Of the lines in the data below, write out exactly those from the one holding "An exercise in" through the one holding "Point to the right gripper right", both included.

(Extracted records)

====

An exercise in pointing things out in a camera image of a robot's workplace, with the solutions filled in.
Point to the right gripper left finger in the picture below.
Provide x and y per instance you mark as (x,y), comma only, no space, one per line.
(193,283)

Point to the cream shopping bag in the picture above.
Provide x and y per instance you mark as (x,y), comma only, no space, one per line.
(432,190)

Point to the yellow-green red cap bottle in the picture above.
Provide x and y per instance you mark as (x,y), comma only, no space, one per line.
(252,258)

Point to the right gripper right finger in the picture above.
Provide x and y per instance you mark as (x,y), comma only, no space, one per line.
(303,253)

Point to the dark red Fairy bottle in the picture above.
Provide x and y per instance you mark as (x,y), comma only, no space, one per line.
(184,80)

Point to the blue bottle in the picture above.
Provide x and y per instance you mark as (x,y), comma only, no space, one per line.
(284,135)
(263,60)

====

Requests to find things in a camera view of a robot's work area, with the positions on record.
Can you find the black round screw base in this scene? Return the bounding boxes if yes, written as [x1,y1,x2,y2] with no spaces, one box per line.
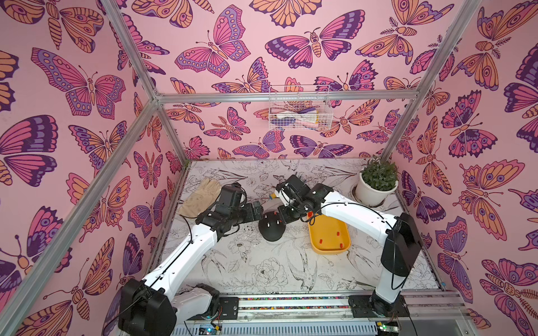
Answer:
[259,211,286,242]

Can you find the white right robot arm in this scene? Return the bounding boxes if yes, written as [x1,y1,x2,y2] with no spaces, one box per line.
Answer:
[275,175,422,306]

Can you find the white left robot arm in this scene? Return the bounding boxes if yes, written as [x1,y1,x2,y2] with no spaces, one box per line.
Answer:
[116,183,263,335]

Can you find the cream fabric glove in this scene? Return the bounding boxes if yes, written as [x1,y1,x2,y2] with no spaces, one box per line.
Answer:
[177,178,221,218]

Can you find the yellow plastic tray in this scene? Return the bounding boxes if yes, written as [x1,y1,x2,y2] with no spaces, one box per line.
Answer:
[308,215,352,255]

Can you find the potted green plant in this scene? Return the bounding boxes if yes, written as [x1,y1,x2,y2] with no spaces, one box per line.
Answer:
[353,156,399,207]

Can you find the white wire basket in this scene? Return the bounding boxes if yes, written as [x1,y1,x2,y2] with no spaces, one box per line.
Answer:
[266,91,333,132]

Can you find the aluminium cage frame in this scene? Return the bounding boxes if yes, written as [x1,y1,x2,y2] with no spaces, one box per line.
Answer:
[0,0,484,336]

====

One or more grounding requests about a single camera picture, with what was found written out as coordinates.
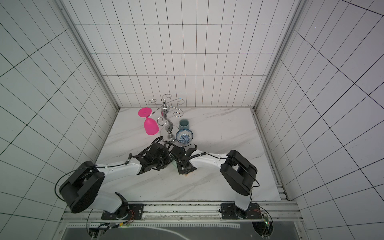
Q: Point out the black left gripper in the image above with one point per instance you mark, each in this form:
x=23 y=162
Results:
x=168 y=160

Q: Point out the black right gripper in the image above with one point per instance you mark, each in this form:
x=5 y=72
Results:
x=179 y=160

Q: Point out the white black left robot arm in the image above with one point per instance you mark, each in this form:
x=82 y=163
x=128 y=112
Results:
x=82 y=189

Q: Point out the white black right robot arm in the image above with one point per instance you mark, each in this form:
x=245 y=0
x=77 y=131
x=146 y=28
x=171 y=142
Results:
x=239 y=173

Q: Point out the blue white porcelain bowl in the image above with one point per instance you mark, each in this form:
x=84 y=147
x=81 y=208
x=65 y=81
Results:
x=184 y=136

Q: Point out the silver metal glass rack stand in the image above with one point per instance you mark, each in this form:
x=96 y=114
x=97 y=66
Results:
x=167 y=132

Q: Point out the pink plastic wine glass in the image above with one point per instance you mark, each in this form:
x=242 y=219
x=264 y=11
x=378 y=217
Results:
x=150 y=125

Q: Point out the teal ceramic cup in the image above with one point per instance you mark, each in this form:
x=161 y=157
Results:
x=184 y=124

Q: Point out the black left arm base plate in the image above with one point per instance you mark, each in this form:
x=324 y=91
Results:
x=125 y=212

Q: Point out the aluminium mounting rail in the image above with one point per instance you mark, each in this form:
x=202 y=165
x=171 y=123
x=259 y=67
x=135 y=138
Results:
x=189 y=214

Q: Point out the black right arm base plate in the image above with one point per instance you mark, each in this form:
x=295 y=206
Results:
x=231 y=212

====

§ **EXERCISE ANSWER**:
An exercise in pointing things out in a camera image of a robot's workplace, with the solutions filled in.
Point to the right gripper left finger in the picture below.
Provide x and y per instance you mark as (x,y), comma only, no space, one per line.
(193,283)

Point to the cream shopping bag in the picture above.
Provide x and y per instance you mark as (x,y), comma only, no space, one per line.
(432,190)

Point to the yellow-green red cap bottle in the picture above.
Provide x and y per instance you mark as (x,y), comma only, no space, one per line.
(252,258)

Point to the right gripper right finger in the picture above.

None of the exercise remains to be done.